Radeon R7 260X | Radeon R7 265 | Radeon R9 270 | Radeon 7870 GHz | |
---|---|---|---|---|
Release Date | October 2013 | February 2014 | November 2013 | March 2012 |
Original SRP | $139 | $149 | $179 | $349 |
GPU | Bonaire | Pitcarin | Pitcarin | Pitcarin |
Process | 28nm | 28nm | 28nm | 28nm |
Transistors | 2.08 billion | 2.8 billion | 2.8 billion | 2.8 billion |
Stream Processors | 896 | 1024 | 1280 | 1280 |
Clock Speed | Up to 1.1GHz | Up to 1GHz | 925 MHz | 1000 MHz |
Frame Buffer | 1GB or 2GB | 2GB | 2GB | 2GB |
Memory Width | 128-bit | 256-bit | 256-bit | 256-bit |
Memory Clock | Up to 1625 MHz | Up to 1400 MHz | 1400 MHz | 1200 MHz |
Compute Perf | 1.97 TFLOPS | 1.89 TFLOPS | 2.37 TFLOPS | 2.56 TFLOPS |
Texture Units | 56 | 64 | 80 | 80 |
ROPs | 16 | 32 | 32 | 32 |
Typical Board Power | 115W | 150W | 150W | 175W |
It is hard to believe that the AMD Radeon HD 7870 GHz Edition card was released in 2012 for $349 and that today you can get a slightly reduced version of the same core in the AMD Radeon R7 265 for $149. We have a feeling this will be the last rebadging of the Pircarin GPU.
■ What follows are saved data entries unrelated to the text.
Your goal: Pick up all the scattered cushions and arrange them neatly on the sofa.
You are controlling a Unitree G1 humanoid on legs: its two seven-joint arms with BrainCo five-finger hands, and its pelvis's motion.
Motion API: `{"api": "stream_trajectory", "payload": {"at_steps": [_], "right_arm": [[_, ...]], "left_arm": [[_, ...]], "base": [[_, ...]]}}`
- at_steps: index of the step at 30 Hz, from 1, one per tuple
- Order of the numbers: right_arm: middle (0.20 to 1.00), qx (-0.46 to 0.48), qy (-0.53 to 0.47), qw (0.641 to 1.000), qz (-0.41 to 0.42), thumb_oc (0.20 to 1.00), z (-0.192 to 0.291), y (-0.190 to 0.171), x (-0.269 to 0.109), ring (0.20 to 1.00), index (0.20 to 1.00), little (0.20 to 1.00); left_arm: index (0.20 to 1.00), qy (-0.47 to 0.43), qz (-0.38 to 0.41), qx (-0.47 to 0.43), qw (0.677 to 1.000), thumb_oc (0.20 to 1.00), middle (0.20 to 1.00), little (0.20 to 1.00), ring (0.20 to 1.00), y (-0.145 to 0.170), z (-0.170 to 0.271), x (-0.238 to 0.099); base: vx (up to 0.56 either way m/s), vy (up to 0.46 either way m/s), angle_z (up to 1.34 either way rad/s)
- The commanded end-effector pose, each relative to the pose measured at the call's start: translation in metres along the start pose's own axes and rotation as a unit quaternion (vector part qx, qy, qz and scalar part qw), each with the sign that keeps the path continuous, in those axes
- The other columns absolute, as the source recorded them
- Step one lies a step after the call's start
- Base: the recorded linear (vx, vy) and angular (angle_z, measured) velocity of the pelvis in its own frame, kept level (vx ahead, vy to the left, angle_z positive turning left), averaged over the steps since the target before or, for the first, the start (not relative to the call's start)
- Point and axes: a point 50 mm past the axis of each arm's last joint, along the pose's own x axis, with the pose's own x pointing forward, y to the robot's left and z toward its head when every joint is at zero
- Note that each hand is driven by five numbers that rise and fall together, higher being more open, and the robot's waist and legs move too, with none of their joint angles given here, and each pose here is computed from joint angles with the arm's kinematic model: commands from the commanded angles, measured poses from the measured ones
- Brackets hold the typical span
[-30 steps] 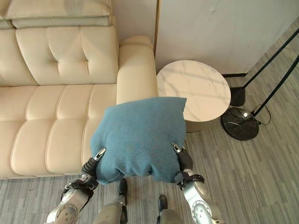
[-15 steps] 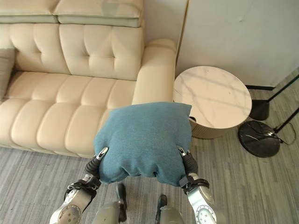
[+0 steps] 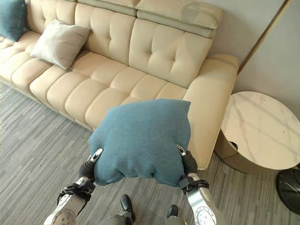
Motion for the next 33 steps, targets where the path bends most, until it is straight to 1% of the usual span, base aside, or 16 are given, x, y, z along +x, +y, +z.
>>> {"api": "stream_trajectory", "payload": {"at_steps": [1, 5, 8, 12, 16, 17, 22, 25, 33], "right_arm": [[0.2, 0.006, -0.053, 0.983, 0.174, 0.2, 0.012, 0.067, 0.015, 0.2, 0.2, 0.2], [0.2, 0.012, -0.079, 0.984, 0.161, 0.2, 0.017, 0.068, 0.015, 0.2, 0.2, 0.2], [0.2, 0.02, -0.081, 0.983, 0.162, 0.2, 0.019, 0.069, 0.017, 0.2, 0.2, 0.2], [0.2, 0.018, -0.096, 0.977, 0.188, 0.2, 0.027, 0.076, 0.021, 0.2, 0.2, 0.2], [0.2, 0.019, -0.094, 0.978, 0.184, 0.2, 0.025, 0.075, 0.021, 0.2, 0.2, 0.2], [0.2, 0.014, -0.095, 0.979, 0.181, 0.2, 0.026, 0.072, 0.018, 0.2, 0.2, 0.2], [0.2, 0.008, -0.096, 0.981, 0.17, 0.2, 0.03, 0.061, 0.011, 0.2, 0.2, 0.2], [0.2, -0.006, -0.08, 0.983, 0.164, 0.2, 0.029, 0.055, 0.011, 0.2, 0.2, 0.2], [0.2, -0.014, -0.067, 0.987, 0.148, 0.2, 0.023, 0.052, 0.011, 0.2, 0.2, 0.2]], "left_arm": [[0.2, -0.079, -0.191, -0.005, 0.978, 0.2, 0.2, 0.2, 0.2, -0.074, 0.027, 0.012], [0.2, -0.09, -0.198, 0.019, 0.976, 0.2, 0.2, 0.2, 0.2, -0.081, 0.03, 0.017], [0.2, -0.101, -0.203, 0.017, 0.974, 0.2, 0.2, 0.2, 0.2, -0.085, 0.033, 0.018], [0.2, -0.106, -0.217, 0.019, 0.97, 0.2, 0.2, 0.2, 0.2, -0.093, 0.035, 0.024], [0.2, -0.119, -0.211, 0.039, 0.969, 0.2, 0.2, 0.2, 0.2, -0.095, 0.041, 0.027], [0.2, -0.121, -0.221, 0.042, 0.967, 0.2, 0.2, 0.2, 0.2, -0.098, 0.041, 0.026], [0.2, -0.109, -0.216, 0.013, 0.97, 0.2, 0.2, 0.2, 0.2, -0.094, 0.03, 0.02], [0.2, -0.104, -0.195, 0.008, 0.975, 0.2, 0.2, 0.2, 0.2, -0.085, 0.025, 0.018], [0.2, -0.11, -0.171, 0.012, 0.979, 0.2, 0.2, 0.2, 0.2, -0.077, 0.028, 0.013]], "base": [[0.09, 0.292, 0.26], [0.14, 0.274, 0.47], [0.09, 0.125, 1.0], [0.19, 0.025, 0.54], [0.37, -0.024, 0.37], [0.37, -0.044, 0.11], [0.41, -0.064, 0.2], [0.35, -0.097, -0.25], [0.23, 0.099, -0.97]]}}
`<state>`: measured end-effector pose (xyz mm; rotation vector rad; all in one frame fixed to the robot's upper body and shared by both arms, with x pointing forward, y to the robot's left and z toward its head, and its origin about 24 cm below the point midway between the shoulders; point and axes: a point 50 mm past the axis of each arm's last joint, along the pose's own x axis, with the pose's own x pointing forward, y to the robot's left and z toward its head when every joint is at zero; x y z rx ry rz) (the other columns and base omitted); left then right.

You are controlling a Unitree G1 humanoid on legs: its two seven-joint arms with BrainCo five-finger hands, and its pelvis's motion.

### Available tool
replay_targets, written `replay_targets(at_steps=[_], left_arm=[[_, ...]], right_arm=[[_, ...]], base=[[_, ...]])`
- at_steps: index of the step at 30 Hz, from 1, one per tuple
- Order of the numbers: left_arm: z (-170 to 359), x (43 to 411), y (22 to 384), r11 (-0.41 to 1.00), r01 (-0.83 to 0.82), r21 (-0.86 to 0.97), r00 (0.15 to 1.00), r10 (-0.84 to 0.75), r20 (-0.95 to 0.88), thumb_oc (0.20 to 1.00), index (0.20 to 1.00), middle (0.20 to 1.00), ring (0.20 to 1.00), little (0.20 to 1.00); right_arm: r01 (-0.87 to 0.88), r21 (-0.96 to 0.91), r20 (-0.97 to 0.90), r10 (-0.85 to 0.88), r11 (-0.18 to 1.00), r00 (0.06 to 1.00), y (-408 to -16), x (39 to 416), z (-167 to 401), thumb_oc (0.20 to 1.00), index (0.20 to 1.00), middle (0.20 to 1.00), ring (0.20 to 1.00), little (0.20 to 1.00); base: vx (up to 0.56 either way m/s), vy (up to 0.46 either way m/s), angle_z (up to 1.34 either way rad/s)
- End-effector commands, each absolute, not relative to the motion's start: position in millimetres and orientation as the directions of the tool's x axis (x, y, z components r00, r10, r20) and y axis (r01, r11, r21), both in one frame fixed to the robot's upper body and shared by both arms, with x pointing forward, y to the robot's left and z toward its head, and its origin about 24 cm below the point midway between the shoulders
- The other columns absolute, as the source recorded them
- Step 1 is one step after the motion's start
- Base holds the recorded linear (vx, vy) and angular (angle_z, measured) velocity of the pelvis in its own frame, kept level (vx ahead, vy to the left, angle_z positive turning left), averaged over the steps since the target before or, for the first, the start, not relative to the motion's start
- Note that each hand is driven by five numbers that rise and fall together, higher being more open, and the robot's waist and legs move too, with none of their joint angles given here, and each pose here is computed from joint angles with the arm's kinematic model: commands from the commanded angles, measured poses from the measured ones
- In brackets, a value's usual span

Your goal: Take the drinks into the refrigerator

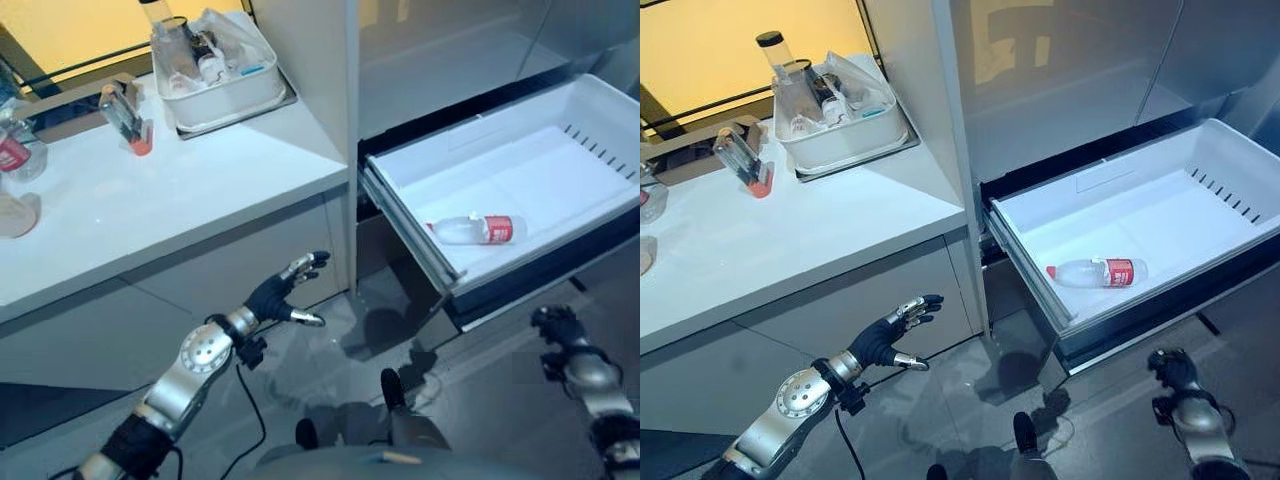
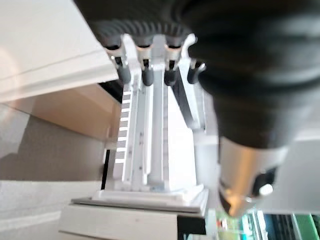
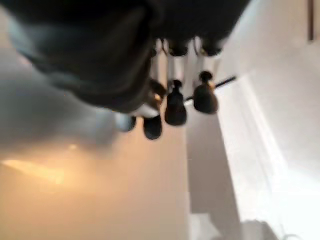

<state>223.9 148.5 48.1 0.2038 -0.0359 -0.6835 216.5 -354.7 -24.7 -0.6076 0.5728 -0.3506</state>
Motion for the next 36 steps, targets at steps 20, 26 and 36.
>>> replay_targets(at_steps=[20,26,36], left_arm=[[92,236,128,0.768,0.607,0.206,0.746,-0.640,0.187,1.000,1.000,1.000,1.000,1.000],[91,238,133,0.800,0.566,0.201,0.777,-0.599,0.196,1.000,1.000,1.000,1.000,1.000],[85,238,139,0.841,0.513,0.173,0.819,-0.539,0.196,1.000,1.000,1.000,1.000,1.000]], right_arm=[[0.185,-0.797,0.301,0.114,0.575,0.947,-183,411,229,0.200,0.200,0.200,0.200,0.200],[0.238,-0.834,0.360,0.164,0.498,0.918,-161,415,262,0.200,0.200,0.200,0.200,0.200],[0.154,-0.780,0.258,0.087,0.606,0.962,-189,407,206,1.000,1.000,1.000,1.000,1.000]], base=[[-0.04,0.002,0.10],[-0.03,0.003,0.10],[0.00,0.003,-0.01]])
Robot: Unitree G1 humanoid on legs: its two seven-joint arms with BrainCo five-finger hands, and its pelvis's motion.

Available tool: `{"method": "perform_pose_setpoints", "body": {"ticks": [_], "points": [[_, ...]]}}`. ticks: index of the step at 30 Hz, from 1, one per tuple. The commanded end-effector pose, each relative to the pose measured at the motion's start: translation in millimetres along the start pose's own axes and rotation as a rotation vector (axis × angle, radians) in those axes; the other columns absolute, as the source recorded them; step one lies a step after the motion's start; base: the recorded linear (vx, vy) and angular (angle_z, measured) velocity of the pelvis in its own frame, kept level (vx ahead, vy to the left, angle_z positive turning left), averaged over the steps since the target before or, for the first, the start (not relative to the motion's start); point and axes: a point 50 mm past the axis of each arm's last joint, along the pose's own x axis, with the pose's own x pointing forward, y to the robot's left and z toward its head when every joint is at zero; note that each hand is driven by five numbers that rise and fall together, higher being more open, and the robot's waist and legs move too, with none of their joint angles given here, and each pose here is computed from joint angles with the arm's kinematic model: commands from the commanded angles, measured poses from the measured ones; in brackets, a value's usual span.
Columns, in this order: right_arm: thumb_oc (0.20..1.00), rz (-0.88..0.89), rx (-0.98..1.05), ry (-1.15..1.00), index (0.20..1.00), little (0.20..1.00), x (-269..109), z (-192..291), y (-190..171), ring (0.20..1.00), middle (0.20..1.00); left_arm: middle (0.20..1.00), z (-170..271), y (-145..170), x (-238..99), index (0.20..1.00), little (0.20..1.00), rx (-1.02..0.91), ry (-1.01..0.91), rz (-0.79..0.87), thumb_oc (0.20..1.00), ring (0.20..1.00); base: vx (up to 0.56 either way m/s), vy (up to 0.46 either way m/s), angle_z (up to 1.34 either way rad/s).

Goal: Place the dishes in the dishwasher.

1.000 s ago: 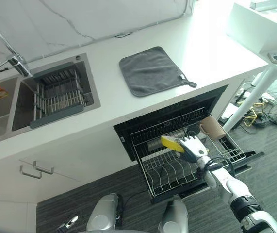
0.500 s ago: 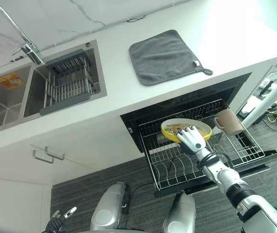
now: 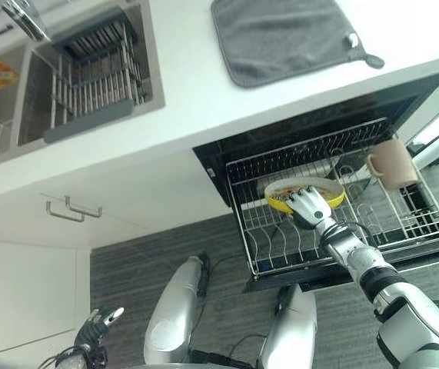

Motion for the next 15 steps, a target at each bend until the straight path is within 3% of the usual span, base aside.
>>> {"method": "perform_pose_setpoints", "body": {"ticks": [1, 15], "points": [[0.200, -0.117, -0.002, 0.060, 0.200, 0.200, 24, -16, -21, 0.200, 0.200, 1.000, 17, 24, -4, 1.000, 1.000, 0.002, -0.085, 0.036, 1.000, 1.000, -0.16, 0.057, -0.01], [0.200, -0.134, -0.060, 0.017, 0.200, 0.200, 55, -32, -44, 0.200, 0.200, 1.000, 43, 8, 3, 1.000, 1.000, -0.070, -0.173, -0.013, 1.000, 1.000, -0.11, 0.033, 0.00]]}}
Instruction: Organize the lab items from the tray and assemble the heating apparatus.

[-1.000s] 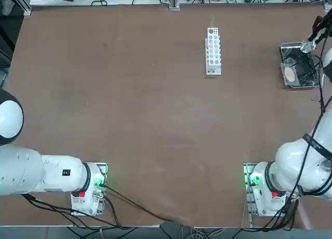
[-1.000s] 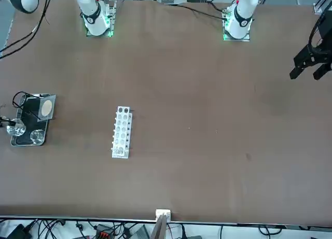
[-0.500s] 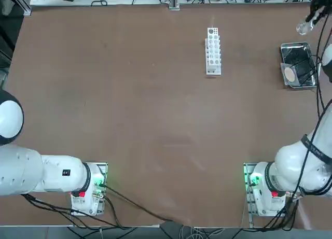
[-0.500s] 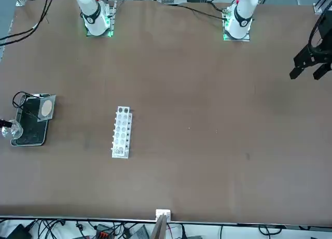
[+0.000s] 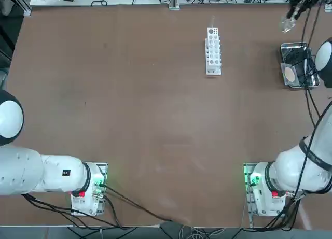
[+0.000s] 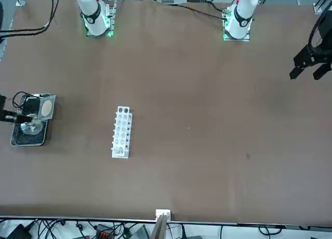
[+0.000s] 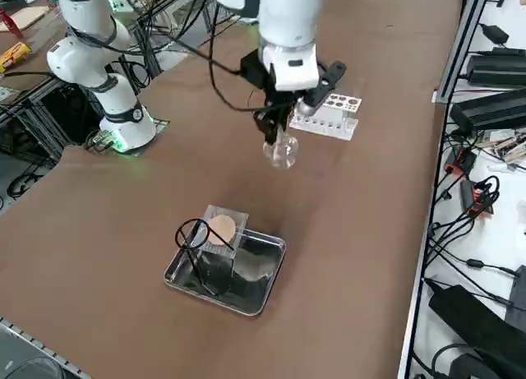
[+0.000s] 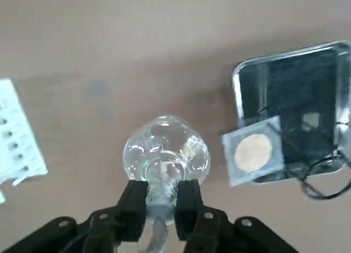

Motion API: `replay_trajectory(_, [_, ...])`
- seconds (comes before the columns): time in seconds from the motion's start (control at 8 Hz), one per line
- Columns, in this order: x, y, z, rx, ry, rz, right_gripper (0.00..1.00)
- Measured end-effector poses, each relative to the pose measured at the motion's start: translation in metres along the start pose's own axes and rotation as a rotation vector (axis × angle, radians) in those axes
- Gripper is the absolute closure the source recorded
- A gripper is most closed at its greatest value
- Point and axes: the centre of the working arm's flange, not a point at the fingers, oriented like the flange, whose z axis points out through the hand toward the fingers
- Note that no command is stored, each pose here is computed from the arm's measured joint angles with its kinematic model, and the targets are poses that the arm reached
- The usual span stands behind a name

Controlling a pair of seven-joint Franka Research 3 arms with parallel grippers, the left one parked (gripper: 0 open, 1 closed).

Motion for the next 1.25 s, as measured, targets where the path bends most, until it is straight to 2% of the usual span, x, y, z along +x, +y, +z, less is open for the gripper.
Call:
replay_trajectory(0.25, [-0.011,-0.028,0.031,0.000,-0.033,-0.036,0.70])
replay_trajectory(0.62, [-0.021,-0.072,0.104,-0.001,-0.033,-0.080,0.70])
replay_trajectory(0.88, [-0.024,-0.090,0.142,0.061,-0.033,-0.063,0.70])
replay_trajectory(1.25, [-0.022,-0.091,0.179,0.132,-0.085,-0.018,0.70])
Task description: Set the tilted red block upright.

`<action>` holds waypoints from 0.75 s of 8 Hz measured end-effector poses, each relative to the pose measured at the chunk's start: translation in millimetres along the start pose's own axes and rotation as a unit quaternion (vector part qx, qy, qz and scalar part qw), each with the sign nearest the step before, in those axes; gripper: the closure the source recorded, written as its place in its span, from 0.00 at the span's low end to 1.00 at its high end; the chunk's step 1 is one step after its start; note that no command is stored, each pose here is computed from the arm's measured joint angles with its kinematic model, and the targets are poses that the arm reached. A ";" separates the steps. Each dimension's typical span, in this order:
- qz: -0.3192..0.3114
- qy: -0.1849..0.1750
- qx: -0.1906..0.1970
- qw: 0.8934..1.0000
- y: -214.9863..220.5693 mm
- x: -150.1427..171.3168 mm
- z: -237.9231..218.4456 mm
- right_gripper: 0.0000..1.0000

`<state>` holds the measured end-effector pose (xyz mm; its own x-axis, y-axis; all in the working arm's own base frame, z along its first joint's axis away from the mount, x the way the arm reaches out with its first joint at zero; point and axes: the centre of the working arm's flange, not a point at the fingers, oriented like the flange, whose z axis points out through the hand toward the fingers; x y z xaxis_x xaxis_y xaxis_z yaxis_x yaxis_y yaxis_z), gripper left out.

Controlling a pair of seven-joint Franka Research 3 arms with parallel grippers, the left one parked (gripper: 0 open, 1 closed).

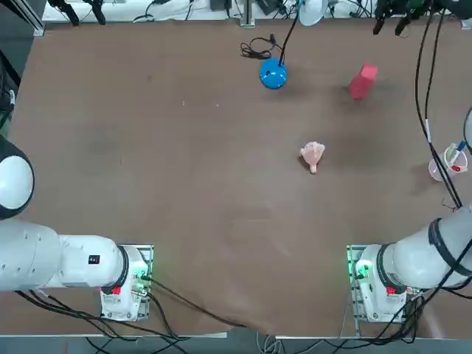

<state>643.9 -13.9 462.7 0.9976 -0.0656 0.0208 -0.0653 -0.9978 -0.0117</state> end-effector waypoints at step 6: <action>0.102 -0.006 -0.035 0.994 2.6 11.6 87.0 0.00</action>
<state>657.2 -16.4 376.0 0.9636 -0.2671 0.0142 -0.2675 -0.9619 0.0559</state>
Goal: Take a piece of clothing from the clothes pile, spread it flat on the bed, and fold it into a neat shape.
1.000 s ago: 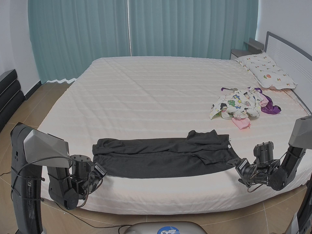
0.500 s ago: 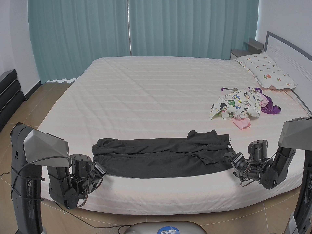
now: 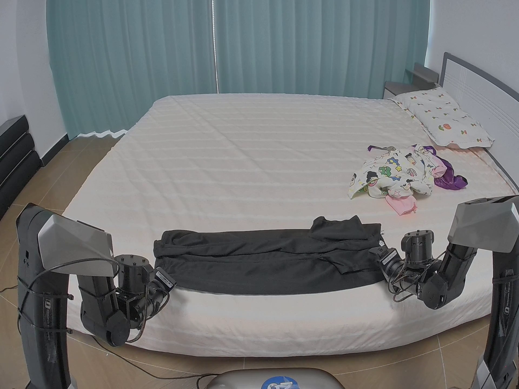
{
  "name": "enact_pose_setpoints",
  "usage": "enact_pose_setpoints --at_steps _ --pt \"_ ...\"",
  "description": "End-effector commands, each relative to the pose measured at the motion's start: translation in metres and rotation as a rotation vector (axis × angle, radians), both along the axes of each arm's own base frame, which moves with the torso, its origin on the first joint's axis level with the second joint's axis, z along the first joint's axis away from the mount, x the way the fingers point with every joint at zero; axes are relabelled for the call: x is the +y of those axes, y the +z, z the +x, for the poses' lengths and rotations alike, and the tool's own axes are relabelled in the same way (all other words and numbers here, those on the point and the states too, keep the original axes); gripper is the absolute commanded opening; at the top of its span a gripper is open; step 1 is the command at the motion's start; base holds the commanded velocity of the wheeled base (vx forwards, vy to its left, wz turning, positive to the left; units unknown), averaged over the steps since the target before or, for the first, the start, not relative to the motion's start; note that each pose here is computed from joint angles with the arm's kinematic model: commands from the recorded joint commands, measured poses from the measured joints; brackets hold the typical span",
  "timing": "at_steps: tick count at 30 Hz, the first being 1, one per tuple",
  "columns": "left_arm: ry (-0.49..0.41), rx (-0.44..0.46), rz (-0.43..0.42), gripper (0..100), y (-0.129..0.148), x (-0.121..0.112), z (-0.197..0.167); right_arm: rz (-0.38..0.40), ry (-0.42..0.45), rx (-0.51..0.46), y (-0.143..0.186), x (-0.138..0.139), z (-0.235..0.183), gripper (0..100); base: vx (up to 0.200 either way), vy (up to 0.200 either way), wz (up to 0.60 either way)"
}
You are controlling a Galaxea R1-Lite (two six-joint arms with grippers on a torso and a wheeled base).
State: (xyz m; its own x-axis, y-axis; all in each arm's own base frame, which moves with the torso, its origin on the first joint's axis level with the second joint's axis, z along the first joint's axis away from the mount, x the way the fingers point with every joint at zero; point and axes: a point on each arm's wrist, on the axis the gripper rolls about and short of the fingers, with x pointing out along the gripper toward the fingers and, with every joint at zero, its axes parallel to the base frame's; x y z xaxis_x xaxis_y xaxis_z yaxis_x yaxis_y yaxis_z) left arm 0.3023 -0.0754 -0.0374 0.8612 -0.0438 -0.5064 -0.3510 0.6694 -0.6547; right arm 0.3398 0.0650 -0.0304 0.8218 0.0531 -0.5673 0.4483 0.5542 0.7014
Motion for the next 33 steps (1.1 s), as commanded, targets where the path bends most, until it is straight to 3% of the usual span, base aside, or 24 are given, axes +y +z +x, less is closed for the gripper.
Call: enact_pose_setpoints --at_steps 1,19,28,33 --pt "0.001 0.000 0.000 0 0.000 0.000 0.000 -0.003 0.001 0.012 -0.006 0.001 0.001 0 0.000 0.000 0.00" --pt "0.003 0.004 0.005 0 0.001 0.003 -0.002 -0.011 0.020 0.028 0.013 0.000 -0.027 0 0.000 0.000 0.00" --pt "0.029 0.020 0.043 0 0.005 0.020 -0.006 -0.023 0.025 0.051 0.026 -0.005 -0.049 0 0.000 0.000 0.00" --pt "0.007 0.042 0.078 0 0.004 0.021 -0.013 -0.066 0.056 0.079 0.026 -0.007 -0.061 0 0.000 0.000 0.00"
At the end of the day the AMD Radeon R7 265 doesn’t bring anything new to the table, but it brings more performance to the $149 price point. The move to bring this card out was clearly to be competitive with NVIDIA’s upcoming GeForce GTX 750 and GeForce GTX 750 Ti graphics cards that are based on the new and unseen Maxwell architecture. Will NVIDIA hit a home run with Maxwell? We’ll find out soon enough, but for now the AMD Radeon R7 265 is easily recommended for the price versus performance value that it offers. This GPU has also been around since 2012 and that means mature stable drivers are out!
Legit Bottom Line: The AMD Radeon R7 265 2GB brings more performance to the table for $149 and should be of interest to gamers running a single 1920 x 1080 display.